=== Assigned task ===
Without the pictures, retype each line below exactly as it stands.

=== Supplied information ===

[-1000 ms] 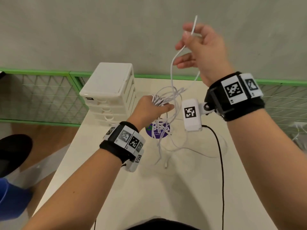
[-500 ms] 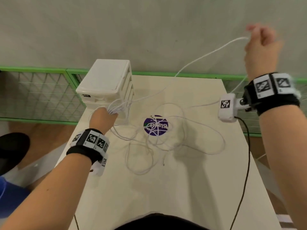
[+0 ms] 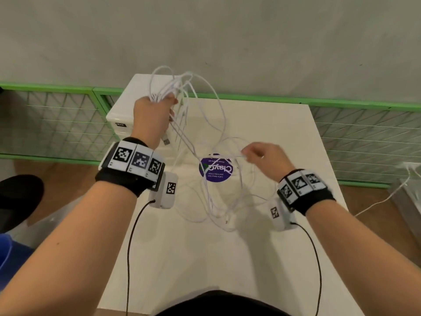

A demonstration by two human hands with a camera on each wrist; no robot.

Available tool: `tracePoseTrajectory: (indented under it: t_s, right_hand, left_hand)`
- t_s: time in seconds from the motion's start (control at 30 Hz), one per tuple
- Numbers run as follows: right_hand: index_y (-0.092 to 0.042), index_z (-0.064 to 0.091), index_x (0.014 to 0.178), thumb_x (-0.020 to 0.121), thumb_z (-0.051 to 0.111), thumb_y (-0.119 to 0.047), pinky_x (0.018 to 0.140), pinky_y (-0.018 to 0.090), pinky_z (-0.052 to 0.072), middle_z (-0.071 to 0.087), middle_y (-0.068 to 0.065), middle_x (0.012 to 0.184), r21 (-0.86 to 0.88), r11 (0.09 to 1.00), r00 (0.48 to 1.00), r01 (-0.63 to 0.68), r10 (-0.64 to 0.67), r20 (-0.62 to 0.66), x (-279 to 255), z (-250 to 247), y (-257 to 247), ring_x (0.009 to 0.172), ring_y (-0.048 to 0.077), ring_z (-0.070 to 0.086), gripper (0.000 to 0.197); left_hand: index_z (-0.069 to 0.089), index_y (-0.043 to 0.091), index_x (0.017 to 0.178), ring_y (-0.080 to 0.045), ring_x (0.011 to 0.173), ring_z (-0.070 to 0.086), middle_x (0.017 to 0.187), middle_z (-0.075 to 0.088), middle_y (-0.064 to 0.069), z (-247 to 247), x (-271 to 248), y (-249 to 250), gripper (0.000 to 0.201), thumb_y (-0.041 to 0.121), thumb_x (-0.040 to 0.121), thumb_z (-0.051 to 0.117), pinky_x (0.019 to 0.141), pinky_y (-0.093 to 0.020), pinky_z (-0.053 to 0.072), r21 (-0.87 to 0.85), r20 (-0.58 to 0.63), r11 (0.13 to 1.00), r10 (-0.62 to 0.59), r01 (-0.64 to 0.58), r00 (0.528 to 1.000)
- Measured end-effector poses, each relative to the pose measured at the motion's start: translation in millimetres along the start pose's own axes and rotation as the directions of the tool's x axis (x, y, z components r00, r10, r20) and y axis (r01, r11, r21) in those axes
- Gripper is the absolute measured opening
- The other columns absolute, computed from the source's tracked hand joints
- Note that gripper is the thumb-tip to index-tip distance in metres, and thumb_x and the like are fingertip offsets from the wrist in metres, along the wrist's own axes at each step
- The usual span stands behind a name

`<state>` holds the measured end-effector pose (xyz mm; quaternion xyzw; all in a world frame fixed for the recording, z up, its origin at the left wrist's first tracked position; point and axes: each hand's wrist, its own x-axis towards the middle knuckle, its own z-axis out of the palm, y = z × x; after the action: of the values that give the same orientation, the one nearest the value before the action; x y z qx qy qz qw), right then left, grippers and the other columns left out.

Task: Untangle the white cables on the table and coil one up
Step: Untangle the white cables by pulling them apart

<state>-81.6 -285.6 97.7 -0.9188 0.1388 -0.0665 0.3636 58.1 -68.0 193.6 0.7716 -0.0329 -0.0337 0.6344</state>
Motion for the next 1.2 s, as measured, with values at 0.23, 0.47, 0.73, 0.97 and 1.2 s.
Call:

=== Answer section ===
[-1000 ms] 
[-500 ms] 
[+0 ms] 

A demonstration by two human hands with a camera on each wrist; no robot.

Available tool: `tracePoseTrajectory: (indented under it: t_s, right_hand, left_hand)`
- t_s: time in seconds from the motion's start (control at 30 Hz), one per tuple
- Numbers run as follows: right_hand: index_y (-0.092 to 0.042), index_z (-0.064 to 0.091), index_x (0.014 to 0.178), thumb_x (-0.020 to 0.121), thumb_z (-0.051 to 0.111), thumb_y (-0.119 to 0.047), pinky_x (0.018 to 0.140), pinky_y (-0.018 to 0.090), pinky_z (-0.052 to 0.072), middle_z (-0.071 to 0.087), middle_y (-0.068 to 0.065), middle_x (0.012 to 0.184), r21 (-0.86 to 0.88), r11 (0.09 to 1.00), r00 (0.48 to 1.00), r01 (-0.63 to 0.68), r10 (-0.64 to 0.67), r20 (-0.62 to 0.66), x (-279 to 255), z (-250 to 247), y (-257 to 247), ring_x (0.009 to 0.172), ring_y (-0.048 to 0.077), ring_z (-0.070 to 0.086), gripper (0.000 to 0.197); left_hand: index_z (-0.069 to 0.089), index_y (-0.043 to 0.091), index_x (0.017 to 0.178), ring_y (-0.080 to 0.045), ring_x (0.011 to 0.173), ring_z (-0.070 to 0.086), middle_x (0.017 to 0.187), middle_z (-0.075 to 0.088), middle_y (-0.064 to 0.069), z (-247 to 247), x (-271 to 248), y (-249 to 250), gripper (0.000 to 0.201), thumb_y (-0.041 to 0.121), thumb_x (-0.040 to 0.121), thumb_z (-0.051 to 0.117), pinky_x (0.019 to 0.141), pinky_y (-0.093 to 0.020), pinky_z (-0.053 to 0.072), r21 (-0.87 to 0.85), r20 (-0.58 to 0.63), r11 (0.13 to 1.00), r10 (-0.62 to 0.59), r01 (-0.64 to 0.58), r00 (0.528 to 1.000)
- Measured end-effector poses, each relative to the pose measured at the motion's start: translation in millimetres along the start pose's own axes and rotation as the directions of the tool's x axis (x, y, z components r00, r10, r20) and y axis (r01, r11, r21) in those axes
- Gripper is the absolute measured opening
- The other columns absolute, computed from the source's tracked hand joints
- Note that gripper is the thumb-tip to index-tip distance in metres, and thumb_x and the like are fingertip offsets from the wrist in metres, along the wrist's own axes at each step
- The usual span stands behind a name

`<state>` holds the measured end-effector pose (xyz mm; quaternion xyzw; all in a world frame fixed for the recording, z up, its origin at the left wrist's first tracked position; point and axes: each hand's wrist, its own x-axis towards the middle knuckle, its own z-axis out of the palm, y = z × x; after the action: of the values that give the same orientation, the one nearest the value before the action; x y z qx qy qz qw), right then left, grippers and the other columns left out.

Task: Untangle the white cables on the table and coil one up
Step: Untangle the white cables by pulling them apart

<state>-81.6 -285.6 97.7 -0.9188 0.1388 -0.0665 0.3636 58.1 -68.0 193.6 0.7716 -0.0329 -0.0337 0.6344</state>
Motion for the next 1.2 s, as measured, with values at 0.23, 0.47, 0.73, 0.97 and 1.2 s.
Call:

The output above is complete as it stands.